Owner James Kent moves an architectural detail salvaged from Shawen Acres at The Architectural Reuse Store at 280 N. Findlay St.
Photo: Jim Witmer
Photo: Jim Witmer

Pieces of local architectural history to go on sale

Piles of limestone steps and landscape stones, rows of structural lumber, iron work and elaborate oak interior trim are on display in anticipation of Saturday’s sale of building materials reclaimed from local homes.

The Architectural Reuse Store in a warehouse at 280 N. Findlay St., is the work of James B. Kent II, who operates the Architectural Reuse Company, or ARC, in conjunction with nonprofit partnership Dayton Works Plus.

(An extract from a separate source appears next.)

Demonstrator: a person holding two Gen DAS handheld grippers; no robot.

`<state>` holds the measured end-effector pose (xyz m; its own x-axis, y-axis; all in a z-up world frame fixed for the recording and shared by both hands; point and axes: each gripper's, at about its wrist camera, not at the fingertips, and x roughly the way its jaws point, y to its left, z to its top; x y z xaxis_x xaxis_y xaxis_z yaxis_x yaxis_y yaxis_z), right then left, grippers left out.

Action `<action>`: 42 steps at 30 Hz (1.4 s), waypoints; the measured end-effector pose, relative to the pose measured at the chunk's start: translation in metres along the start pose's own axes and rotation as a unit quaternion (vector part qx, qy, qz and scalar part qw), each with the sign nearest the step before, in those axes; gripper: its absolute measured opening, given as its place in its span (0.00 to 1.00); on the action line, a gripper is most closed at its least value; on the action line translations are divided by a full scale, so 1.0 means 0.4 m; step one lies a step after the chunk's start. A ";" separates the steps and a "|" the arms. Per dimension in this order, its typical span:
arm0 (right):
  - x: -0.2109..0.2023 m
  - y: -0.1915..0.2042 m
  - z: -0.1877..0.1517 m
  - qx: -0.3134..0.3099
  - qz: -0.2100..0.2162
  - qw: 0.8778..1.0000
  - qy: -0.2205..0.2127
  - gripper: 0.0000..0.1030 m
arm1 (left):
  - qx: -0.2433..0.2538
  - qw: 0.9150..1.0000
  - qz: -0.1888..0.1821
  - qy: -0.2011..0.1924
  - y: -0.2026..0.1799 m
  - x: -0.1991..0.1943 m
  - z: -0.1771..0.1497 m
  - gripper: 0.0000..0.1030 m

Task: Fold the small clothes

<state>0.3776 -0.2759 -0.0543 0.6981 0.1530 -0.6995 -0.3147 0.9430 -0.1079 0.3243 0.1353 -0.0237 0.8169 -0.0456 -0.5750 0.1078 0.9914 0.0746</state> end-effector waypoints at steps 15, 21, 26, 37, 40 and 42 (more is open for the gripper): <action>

The sale is Saturday from 9 a.m. to 3 p.m. It’s a good idea to bring your own means of picking up and delivering what you purchase, but delivery can be arranged by the store, Kent said. The store will be open every Saturday.

The business and workforce training initiative uses funds from legal settlements in bank predatory home lending cases to train the disadvantaged and long-term unemployed.

About 10 are on the payroll now learning how to run a warehouse and inventory and successfully salvage building materials from a selection of the area’s thousands of abandoned homes, Kent said. ARC has deconstructed more than 200 homes in three years.

There’s green in ARC’s mission, too. Kent is keen on keeping historically significant building materials out of the landfills. Kent says he emphasizes skills such as punctuality, attitude, comprehension of tasks, work ethic, leadership and compatibility among workers while deconstructing blighted structures. His target is to do 50 homes per year.

Some prize materials now decorate new homes and garages, and businesses such as Jimmie’s Ladder 11, 936 Brown St., and the Dublin Pub, 300 Wayne Ave.

“Thankfully, our outcomes are not only positive employees reintegrated back into society, but the reclamation materials being made available to the community,” he said.

Kent said he looked long and hard to find the right spot for the Reuse Store. The warehouse that houses the ARC store is a century-old structure once used to build railroad cars. Updates on building materials being sold can be found on ARC’s Facebook page.

“Our customers are so excited,” said Tyler Payne, warehouse manager.